The bill, in outline form, was adopted by the House of Representatives in August in a 220-212 vote, and still needs passage by the U.S. Senate. In his role as chair of the Senate’s Budget Committee, Sen. Sanders is ecstatic and letting us all know. He only needs 50 votes in the Senate to finalize his five-decade odyssey of converting America to socialism.
The BRB, if adopted and it appears that it might, will provide hundreds of billions of dollars to such programs as universal pre-K for 3- and 4-year-olds, child care for working families, tuition-free community college, funding for historically black colleges and universities, and an expansion of the Pell Grant for higher education. According to NPR’s Aug. 9th publication, $726 billion will be allocated to such programs.
NPR states that the bill will include another $107 billion to assist “lawful permanent status for qualified immigrants.” I thought the aforementioned $833 billion was plenty, but it wasn’t. Another $332 billion will be designated for housing and equity; $198 billion for clean energy development; and $135 billion to address drought concerns, forest fires, and reduce carbon emissions. If you are keeping score, that adds up to approximately $1.498 trillion dollars with an additional $2 trillion for other programs.
How much of the $3.5 trillion will come to Vermont? Billions, and herein lies the problem. Vermont state government agencies are not capable of overseeing the spending of such sums.
Thus, there is a need for a major expansion of existing Vermont nonprofit organizations and the creation of scores more.
A brief diversion: In the early 1930s, the number of nonprofit organizations in the U.S. was insignificant. Then, two events took place: the New Deal and WWII changed the paradigm forever. Jump forward 25 years to the mid-1960s, when there were about 600,000 registered nonprofits.
Many were born out of what was known as the “Great Society.” Today, the number of nonprofits is estimated somewhere between 1.5 and 1.7 million. In Vermont, the list of nonprofit organizations registered with the Secretary of State’s office is about 6,000, not all of which are active or substantial by any means.
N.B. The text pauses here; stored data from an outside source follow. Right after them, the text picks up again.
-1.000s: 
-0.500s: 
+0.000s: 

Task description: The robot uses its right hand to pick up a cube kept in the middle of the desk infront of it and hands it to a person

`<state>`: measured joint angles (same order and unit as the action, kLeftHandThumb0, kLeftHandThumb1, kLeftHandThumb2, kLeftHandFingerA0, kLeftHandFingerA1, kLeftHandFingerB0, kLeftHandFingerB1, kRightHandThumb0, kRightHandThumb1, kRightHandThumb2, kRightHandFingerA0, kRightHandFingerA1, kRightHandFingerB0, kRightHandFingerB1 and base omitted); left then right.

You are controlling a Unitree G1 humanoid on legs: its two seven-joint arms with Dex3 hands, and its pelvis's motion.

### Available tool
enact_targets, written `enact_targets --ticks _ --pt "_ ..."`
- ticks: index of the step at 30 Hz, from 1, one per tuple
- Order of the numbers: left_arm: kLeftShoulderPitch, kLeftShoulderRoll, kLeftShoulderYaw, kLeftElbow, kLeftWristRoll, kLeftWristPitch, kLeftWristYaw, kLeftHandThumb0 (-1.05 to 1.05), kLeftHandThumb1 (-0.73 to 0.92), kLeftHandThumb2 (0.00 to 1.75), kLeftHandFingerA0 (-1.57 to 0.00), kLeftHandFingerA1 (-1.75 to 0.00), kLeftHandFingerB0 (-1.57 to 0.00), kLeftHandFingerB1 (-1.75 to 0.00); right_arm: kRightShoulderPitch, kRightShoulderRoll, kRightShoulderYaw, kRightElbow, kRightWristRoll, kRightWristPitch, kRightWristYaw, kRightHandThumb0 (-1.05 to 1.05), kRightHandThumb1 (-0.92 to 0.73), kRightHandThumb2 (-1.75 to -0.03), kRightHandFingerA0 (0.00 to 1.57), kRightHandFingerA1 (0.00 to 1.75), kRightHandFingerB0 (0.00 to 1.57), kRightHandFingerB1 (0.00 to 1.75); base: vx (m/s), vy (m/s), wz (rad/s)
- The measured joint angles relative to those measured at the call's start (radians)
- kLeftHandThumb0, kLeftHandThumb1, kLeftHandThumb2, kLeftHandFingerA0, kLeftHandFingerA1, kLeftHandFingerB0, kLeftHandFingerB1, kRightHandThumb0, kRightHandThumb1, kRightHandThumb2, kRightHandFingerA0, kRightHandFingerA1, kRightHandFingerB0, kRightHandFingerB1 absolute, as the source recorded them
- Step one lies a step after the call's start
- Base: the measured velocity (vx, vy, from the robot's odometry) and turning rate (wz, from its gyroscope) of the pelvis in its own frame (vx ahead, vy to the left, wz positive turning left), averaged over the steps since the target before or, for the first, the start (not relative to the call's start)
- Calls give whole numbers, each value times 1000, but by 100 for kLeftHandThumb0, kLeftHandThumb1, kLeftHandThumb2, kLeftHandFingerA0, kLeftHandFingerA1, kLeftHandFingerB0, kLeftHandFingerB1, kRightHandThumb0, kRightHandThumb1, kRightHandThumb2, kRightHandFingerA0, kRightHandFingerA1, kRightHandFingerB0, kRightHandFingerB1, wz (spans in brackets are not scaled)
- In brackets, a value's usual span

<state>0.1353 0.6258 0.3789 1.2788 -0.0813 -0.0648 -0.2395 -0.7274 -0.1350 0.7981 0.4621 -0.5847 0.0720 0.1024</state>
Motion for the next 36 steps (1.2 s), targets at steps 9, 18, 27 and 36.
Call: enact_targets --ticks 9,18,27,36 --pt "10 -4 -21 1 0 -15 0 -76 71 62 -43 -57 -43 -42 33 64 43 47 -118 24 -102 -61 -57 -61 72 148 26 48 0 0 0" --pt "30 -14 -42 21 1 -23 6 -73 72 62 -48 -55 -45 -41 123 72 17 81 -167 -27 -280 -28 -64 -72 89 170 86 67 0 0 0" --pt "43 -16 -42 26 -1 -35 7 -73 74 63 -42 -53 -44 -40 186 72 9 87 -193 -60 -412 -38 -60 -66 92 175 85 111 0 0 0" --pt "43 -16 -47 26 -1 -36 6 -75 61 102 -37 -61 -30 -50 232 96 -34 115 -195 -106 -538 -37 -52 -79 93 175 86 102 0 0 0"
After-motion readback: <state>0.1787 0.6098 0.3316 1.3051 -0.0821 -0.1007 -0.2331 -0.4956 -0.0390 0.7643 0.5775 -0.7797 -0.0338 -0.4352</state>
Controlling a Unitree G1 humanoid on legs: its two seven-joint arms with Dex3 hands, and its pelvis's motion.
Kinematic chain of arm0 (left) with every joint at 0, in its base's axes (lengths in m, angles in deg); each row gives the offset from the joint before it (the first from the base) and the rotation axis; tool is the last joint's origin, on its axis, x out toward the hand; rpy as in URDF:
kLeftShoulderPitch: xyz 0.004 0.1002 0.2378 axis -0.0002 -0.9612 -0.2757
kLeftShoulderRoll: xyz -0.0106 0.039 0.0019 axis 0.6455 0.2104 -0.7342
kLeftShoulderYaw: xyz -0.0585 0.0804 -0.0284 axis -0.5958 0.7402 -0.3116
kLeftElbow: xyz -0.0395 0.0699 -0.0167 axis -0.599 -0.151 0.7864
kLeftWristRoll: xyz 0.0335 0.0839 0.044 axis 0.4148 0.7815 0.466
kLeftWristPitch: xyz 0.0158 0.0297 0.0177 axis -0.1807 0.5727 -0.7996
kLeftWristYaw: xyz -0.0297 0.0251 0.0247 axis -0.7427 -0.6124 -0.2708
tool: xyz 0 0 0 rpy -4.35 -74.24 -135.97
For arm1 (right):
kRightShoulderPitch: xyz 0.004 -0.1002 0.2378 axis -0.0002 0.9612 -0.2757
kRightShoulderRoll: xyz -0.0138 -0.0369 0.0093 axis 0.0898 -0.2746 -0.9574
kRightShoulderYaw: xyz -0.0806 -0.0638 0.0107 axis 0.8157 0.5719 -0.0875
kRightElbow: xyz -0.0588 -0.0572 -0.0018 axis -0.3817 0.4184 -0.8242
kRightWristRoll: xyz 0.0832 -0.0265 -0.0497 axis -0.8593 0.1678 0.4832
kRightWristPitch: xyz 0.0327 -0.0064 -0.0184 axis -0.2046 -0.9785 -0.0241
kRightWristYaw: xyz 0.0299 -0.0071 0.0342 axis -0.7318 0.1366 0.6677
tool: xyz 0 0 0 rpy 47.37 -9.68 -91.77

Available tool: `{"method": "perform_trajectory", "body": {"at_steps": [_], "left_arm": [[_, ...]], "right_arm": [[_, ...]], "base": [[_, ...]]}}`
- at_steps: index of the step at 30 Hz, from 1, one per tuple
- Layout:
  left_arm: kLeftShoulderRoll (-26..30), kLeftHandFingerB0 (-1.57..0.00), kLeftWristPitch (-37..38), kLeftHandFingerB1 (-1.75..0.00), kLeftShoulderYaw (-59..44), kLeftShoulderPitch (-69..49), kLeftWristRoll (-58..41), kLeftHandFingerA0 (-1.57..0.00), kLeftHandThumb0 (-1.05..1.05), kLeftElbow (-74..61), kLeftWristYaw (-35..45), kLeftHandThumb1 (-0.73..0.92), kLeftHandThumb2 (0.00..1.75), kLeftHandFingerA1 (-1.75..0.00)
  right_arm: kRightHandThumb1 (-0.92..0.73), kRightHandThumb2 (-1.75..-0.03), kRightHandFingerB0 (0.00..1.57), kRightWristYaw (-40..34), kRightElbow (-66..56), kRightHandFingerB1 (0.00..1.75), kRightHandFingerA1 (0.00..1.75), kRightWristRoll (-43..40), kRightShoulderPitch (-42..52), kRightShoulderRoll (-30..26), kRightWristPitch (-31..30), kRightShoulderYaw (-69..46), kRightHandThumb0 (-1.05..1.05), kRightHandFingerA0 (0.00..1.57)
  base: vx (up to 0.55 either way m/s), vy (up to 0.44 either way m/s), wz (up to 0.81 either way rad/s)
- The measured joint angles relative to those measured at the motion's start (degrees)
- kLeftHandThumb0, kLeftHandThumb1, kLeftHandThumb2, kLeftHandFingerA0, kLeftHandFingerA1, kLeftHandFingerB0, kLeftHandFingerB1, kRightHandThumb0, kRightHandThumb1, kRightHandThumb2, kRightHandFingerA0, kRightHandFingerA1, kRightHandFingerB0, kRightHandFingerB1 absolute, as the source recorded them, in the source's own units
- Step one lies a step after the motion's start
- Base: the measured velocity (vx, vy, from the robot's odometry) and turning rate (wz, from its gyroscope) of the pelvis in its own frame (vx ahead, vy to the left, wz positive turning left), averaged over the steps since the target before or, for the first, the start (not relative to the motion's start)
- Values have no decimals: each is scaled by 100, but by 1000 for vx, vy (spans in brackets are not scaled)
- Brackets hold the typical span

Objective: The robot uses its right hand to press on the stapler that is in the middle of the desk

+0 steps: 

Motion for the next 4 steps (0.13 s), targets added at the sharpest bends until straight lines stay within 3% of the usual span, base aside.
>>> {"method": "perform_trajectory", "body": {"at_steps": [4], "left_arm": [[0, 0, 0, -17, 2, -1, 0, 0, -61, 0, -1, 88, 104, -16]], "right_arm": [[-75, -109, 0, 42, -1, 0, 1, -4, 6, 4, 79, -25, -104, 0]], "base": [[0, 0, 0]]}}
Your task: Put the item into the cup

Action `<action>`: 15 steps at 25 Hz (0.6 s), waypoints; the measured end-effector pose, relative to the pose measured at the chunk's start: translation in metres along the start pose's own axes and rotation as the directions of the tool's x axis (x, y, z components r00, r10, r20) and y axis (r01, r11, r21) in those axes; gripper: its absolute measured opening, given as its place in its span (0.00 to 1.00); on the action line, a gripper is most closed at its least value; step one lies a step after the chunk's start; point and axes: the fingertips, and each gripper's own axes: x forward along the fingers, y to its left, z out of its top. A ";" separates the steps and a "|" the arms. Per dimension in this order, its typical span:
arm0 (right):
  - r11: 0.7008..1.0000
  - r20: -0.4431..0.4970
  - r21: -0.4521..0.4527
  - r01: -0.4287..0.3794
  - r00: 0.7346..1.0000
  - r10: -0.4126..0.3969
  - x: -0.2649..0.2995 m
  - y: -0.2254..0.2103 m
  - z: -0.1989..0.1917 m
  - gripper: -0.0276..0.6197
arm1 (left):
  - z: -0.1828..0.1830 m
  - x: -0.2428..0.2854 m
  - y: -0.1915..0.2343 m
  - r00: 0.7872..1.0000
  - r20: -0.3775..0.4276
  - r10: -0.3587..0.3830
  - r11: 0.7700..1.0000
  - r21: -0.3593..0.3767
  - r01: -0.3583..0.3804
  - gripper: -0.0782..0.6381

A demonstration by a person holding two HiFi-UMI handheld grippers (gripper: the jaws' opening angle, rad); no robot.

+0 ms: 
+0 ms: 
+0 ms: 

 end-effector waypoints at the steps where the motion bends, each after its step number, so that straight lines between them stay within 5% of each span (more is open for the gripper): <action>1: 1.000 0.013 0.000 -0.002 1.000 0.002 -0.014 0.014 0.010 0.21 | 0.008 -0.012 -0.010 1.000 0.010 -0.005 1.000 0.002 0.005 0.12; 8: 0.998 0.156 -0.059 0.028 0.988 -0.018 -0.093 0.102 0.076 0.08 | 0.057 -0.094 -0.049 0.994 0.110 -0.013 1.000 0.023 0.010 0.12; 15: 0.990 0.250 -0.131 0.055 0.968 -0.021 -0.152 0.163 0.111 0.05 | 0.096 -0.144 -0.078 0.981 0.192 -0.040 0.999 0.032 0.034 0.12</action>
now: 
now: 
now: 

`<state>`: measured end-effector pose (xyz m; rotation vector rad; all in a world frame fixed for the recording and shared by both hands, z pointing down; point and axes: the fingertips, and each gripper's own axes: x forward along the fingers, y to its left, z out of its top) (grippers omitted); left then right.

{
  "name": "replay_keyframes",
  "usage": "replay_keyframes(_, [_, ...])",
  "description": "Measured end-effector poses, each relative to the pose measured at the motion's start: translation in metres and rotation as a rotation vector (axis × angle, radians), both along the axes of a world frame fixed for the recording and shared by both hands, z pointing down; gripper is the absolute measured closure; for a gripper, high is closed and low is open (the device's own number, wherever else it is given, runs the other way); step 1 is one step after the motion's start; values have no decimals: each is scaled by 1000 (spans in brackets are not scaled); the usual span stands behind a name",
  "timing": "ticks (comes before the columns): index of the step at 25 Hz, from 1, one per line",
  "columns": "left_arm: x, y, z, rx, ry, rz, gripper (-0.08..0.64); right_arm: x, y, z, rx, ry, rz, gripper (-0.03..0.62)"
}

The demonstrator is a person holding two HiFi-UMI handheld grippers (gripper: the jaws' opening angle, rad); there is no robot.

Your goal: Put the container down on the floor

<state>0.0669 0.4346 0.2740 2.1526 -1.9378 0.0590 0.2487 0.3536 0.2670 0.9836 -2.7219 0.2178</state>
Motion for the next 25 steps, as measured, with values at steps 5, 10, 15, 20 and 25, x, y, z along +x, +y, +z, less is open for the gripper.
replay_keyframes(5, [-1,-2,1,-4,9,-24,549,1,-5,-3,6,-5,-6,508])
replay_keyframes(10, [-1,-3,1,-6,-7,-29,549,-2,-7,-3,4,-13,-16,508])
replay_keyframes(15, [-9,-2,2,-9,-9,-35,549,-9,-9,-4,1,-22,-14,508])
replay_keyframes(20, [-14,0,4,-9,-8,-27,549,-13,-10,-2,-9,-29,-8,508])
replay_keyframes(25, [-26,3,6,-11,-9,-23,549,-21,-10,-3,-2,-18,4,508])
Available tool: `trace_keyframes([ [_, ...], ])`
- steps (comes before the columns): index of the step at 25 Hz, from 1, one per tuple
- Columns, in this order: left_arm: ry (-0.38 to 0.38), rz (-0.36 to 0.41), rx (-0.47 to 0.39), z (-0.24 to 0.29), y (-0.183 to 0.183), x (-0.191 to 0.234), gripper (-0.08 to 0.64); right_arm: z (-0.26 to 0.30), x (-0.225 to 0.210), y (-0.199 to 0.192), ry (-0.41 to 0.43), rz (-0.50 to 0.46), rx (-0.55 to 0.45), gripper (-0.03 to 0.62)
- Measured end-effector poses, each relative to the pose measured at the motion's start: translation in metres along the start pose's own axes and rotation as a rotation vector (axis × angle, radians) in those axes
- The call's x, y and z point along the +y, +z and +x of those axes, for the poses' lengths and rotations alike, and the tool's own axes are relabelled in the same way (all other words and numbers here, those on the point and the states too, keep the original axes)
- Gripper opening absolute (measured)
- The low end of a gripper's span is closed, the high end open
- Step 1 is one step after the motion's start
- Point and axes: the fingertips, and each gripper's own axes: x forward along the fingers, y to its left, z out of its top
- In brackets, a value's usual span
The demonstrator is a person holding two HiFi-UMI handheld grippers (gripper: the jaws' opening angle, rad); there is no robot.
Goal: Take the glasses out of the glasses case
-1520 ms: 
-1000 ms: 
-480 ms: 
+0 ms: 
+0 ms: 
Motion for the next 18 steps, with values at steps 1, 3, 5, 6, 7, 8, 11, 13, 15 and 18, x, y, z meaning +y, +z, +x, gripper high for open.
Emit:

But what is substantial is the considerable amount of State government work delegated to the State’s nonprofit corporations. The nearly three-quarter billion-dollar State Housing Finance Agency is a nonprofit located in Burlington and run by trustees. Ditto for the State’s mental health delivery system managed by 14 regional mental health nonprofits.
Bennington County’s $20 million agency is referred to as United Counseling Services, and it too has a board of trustees.
When Green Mountain Power charges you a percent each month for energy efficiency, it does not send the funds to the State but to Efficiency Vermont, a Burlington nonprofit.
Add the recent growth of several new nonprofit cottage industries. Experts in Diversity, Inclusion and Equity being one, and policing review another. At least a dozen Vermont communities currently have their policing policies reviewed by nonprofit organizations.
And don’t forget there is a new crop of nonprofits that hold themselves as experts in climate change issues and are ready to step forward to advise municipalities and businesses.
If this is today’s landscape where so much of State government operations are being delegated to nonprofits, imagine what will occur when the BRB funds roll into Vermont.
What status will the Vermont voter have when state spending is not done by state agencies but by a detached nonprofit organization?
Forget a career in business, the trades, or the professions; the nonprofits are the future. Just follow the money.
Don Keelan writes a bi-weekly column and lives in Arlington, Vermont.